The Arab Samech Het neighborhood in Lod reminds a visitor more of a developing country than a district in a city a short ride from Tel Aviv. But things have been looking up: Samech Het's homes have just been connected to the municipal water system.
Residents now have running water regularly, though they have to pay the municipality's water company that was set up three years ago for the privilege.
"Previously, there was just one pipe here that didn't supply enough for everyone, and pumps that we installed ourselves," said the chairman of the Samech Het neighborhood committee, Juman Shaban. "Sometimes there was no water at all. When they also arrange sewers for us, I'll throw a celebration."
The experience in Lod, a mixed city of Jewish and Arab residents, reflects a substandard water and sewer infrastructure in many places throughout Israel, especially in Arab neighborhoods where homes have been put up without building permits. In these cases, the houses were not connected to the municipal infrastructure.
In Lod, the problem affects several large neighborhoods that are home to tens of thousands of people. The whole town has suffered from feckless government for years.
"When we started to operate, it turned out that 40 percent [of the water] was being wasted," said Moshe Ashkenazi, the CEO of the municipal water company. He said his staff does not know where all the wasted water is going, but the wastage has been reduced to 20 percent and will be curbed further. Many people in Lod have been illegally tapping into water lines.
Referring to Arab neighborhoods with many illegally built homes, Ashkenazi said "our approach is that if they're not going to demolish these homes, we have to provide them with basic services." After suffering severe financial woes, the Lod water company was allocated a special budget by the national Water Authority to upgrade the city's water grid.

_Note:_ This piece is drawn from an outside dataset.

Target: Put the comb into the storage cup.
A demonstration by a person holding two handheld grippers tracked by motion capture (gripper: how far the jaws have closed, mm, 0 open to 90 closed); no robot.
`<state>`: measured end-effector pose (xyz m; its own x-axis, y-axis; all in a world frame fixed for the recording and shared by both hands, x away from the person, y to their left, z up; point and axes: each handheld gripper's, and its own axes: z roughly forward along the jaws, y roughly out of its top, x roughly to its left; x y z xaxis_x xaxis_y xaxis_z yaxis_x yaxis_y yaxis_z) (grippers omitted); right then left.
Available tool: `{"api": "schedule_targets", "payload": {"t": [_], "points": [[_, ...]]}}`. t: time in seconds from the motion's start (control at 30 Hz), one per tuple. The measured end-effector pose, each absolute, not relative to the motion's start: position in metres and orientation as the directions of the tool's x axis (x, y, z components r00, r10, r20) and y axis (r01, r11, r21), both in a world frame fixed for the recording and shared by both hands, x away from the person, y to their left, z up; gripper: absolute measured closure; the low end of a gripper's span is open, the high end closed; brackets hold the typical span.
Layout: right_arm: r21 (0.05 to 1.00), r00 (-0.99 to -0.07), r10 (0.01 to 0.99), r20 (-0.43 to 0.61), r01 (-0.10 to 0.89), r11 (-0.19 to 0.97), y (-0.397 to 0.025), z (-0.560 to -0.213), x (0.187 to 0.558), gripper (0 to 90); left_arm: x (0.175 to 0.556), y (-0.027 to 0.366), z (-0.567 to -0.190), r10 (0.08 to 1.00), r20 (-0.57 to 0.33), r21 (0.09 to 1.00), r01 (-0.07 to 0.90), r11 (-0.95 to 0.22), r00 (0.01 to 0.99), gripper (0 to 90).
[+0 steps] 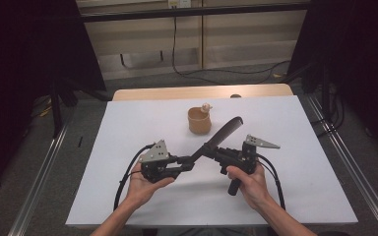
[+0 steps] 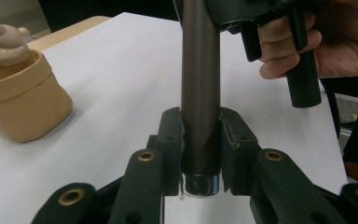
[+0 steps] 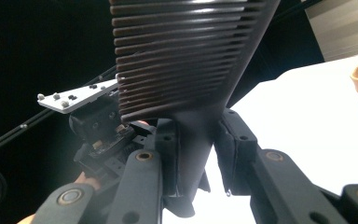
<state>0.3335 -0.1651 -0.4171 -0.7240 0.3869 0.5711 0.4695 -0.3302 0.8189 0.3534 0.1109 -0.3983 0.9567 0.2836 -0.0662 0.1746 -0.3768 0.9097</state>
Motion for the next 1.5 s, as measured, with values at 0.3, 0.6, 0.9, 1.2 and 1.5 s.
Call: {"api": "schedule_targets", "payload": {"t": [0.3, 0.6, 0.9, 1.2, 1.5], "points": [[0.83, -0.73, 0.397, 0.556, 0.457, -0.321, -0.164, -0.415, 0.333, 71.8, 0.354, 0.11, -0.401, 0.303, -0.082, 0.909, 0.196, -0.368, 0.949, 64.8], [0.836, -0.729, 0.414, 0.546, 0.443, -0.324, -0.169, -0.412, 0.332, 72.4, 0.353, 0.116, -0.403, 0.352, -0.101, 0.909, 0.23, -0.347, 0.931, 42.5], [0.847, -0.728, 0.435, 0.529, 0.426, -0.317, -0.175, -0.411, 0.335, 72.6, 0.356, 0.122, -0.404, 0.403, -0.125, 0.909, 0.267, -0.32, 0.907, 23.9], [0.868, -0.728, 0.473, 0.496, 0.394, -0.303, -0.182, -0.407, 0.337, 72.6, 0.355, 0.131, -0.402, 0.451, -0.107, 0.911, 0.269, -0.313, 0.886, 9.4], [0.888, -0.737, 0.497, 0.457, 0.353, -0.294, -0.187, -0.399, 0.343, 72.6, 0.349, 0.148, -0.4, 0.506, -0.103, 0.929, 0.265, -0.258, 0.856, 4.2]]}}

New water lines have been installed throughout the city, mainly in Arab neighborhoods, and illegal tap-ins have been dismantled. In some places, old pipes were discovered that no one knew existed.
The improvements sometimes have to accommodate the existing reality. In one Arab neighborhood, for example, the water company encountered homes that were built illegally on top of a sewer line. The authorities decided they had no choice but to install a new parallel sewer line that could be properly maintained.
At another location, a school agreed to dig up and remove a sewer line from its grounds after the water company offered to build a new sports field. Ashkenazi said the entire sewer network in the Samech Het neighborhood will be completed shortly, which will also end the life of an unauthorized sewer pipe that has been spewing effluent into a nearby stream.